**What to work on**
The data below holds the lines to copy: everything from the line containing "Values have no" to the line containing "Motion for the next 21", both ends included, set down exactly.

•••••

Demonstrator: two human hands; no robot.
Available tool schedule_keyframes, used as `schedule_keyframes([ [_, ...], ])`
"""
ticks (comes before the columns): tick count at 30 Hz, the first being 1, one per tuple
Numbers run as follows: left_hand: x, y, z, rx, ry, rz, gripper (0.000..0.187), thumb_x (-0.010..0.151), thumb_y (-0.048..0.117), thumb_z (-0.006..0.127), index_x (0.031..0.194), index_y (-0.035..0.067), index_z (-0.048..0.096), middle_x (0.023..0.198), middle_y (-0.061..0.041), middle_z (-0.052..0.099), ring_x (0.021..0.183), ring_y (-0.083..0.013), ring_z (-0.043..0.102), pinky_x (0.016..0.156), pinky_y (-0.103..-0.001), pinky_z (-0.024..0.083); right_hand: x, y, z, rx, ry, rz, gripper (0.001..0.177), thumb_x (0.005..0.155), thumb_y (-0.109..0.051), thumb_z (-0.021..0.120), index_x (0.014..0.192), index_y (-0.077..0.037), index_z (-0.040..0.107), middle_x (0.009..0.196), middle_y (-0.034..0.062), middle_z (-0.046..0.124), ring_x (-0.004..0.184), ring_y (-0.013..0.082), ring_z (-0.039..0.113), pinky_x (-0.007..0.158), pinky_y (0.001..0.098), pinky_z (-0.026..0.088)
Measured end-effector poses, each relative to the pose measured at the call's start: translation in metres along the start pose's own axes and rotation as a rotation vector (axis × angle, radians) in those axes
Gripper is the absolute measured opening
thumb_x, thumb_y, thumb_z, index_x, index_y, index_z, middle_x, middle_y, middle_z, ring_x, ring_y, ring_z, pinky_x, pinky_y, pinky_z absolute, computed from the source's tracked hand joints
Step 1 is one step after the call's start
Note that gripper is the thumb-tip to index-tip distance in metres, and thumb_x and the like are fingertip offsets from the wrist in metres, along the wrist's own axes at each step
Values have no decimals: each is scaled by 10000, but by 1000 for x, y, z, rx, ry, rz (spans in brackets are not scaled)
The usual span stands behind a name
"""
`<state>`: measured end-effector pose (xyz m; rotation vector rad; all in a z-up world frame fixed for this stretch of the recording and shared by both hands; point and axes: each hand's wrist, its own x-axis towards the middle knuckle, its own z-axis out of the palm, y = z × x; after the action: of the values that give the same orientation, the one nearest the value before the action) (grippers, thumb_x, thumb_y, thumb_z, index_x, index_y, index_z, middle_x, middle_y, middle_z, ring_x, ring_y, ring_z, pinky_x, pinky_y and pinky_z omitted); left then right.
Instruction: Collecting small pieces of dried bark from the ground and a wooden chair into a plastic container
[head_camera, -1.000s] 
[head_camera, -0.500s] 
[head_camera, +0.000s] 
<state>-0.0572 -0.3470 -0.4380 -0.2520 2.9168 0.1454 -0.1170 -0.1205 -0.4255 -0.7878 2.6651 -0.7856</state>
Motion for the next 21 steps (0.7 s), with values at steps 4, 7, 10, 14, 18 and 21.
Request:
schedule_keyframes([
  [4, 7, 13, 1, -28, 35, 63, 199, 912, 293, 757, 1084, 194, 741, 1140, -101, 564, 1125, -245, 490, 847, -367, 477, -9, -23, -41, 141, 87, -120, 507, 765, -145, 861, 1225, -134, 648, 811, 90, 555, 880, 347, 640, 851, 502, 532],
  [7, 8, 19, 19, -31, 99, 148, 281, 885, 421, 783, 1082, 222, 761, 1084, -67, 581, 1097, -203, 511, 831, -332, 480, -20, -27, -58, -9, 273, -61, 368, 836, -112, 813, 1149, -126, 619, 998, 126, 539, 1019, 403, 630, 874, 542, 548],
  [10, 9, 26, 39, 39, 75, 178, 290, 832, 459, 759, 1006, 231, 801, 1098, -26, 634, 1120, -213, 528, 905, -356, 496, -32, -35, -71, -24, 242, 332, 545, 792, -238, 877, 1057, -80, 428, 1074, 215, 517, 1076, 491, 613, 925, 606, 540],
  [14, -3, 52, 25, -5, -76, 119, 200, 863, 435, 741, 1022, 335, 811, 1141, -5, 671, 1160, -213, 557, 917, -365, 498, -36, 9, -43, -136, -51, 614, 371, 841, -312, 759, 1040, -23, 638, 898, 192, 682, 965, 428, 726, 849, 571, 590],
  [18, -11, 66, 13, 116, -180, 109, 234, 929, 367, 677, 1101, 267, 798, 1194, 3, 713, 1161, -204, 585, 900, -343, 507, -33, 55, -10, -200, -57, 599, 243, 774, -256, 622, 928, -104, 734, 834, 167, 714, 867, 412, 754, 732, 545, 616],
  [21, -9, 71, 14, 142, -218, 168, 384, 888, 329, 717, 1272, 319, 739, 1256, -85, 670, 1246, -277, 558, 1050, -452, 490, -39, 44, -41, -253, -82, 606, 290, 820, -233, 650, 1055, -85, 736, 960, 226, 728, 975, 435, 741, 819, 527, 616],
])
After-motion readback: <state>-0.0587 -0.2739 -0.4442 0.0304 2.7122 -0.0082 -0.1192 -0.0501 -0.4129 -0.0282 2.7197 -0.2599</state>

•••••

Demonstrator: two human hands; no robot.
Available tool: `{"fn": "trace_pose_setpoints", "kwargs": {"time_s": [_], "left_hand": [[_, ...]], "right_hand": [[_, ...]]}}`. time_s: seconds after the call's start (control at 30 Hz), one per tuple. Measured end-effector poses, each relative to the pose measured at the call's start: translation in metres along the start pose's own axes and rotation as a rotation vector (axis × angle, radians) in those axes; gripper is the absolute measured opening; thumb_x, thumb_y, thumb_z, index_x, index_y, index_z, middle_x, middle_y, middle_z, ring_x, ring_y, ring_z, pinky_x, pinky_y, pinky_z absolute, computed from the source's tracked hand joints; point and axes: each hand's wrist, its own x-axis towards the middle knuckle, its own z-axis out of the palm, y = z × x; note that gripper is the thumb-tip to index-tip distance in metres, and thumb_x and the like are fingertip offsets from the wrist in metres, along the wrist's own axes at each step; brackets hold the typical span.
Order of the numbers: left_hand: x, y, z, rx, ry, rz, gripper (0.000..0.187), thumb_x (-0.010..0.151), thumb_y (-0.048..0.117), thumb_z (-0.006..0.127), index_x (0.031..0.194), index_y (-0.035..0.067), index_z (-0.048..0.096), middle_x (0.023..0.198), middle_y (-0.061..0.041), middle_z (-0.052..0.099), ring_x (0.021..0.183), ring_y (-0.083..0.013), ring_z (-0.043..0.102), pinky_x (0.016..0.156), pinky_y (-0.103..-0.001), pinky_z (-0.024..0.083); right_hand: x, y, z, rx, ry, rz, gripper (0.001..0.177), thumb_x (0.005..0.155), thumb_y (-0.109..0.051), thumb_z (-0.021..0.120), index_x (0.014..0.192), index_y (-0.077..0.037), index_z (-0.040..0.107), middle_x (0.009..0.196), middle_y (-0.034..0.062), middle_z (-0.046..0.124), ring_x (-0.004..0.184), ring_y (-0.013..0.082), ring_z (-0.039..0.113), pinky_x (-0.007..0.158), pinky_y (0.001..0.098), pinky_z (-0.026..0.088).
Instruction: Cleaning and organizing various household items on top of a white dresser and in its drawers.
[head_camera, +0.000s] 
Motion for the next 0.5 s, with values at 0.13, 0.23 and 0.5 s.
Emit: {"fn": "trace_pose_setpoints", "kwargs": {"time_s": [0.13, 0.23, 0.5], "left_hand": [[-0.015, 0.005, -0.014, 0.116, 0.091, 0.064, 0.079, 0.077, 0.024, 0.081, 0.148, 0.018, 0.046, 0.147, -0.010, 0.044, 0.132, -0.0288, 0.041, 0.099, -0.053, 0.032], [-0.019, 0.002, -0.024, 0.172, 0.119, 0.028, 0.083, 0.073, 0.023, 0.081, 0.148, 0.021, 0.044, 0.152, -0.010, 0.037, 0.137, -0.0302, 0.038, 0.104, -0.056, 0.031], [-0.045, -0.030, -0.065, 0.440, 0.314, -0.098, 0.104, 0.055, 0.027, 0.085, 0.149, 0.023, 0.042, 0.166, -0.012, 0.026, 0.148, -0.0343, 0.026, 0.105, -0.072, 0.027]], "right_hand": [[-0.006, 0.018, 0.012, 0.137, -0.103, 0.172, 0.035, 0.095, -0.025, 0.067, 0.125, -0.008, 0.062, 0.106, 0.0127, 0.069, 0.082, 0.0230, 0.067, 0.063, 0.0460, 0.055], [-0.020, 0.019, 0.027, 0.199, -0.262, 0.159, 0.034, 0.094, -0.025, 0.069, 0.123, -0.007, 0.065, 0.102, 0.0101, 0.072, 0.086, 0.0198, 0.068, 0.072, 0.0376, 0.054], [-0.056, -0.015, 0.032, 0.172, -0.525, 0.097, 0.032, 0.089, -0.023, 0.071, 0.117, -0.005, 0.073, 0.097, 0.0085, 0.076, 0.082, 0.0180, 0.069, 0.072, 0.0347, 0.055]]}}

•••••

**Response for this exercise**
Values have no decimals: each is scaled by 10000, but by 1000 for x, y, z, rx, ry, rz (spans in brackets are not scaled)
The usual span stands behind a name
"""
`<state>`: measured end-effector pose (xyz m; rotation vector rad; all in a z-up world frame fixed for this stretch of the recording and shared by both hands; point and axes: each hand's wrist, its own x-axis towards the middle knuckle, its own z-axis out of the palm, y = z × x; after the action: of the values that give the same orientation, the one nearest the value before the action) (grippers, thumb_x, thumb_y, thumb_z, index_x, index_y, index_z, middle_x, middle_y, middle_z, ring_x, ring_y, ring_z, pinky_x, pinky_y and pinky_z omitted); left then right.
Instruction: Collecting small pieces of dried bark from the ground and a wooden chair into a plastic container
[head_camera, -1.000s] 
[head_camera, -0.500s] 
[head_camera, +0.000s] 
<state>-0.0572 -0.3470 -0.4380 -0.2520 2.9168 0.1454 -0.1170 -0.1205 -0.4255 -0.7878 2.6651 -0.7856</state>
Motion for the next 21 steps (0.7 s), with values at steps 4, 7, 10, 14, 18 and 21.

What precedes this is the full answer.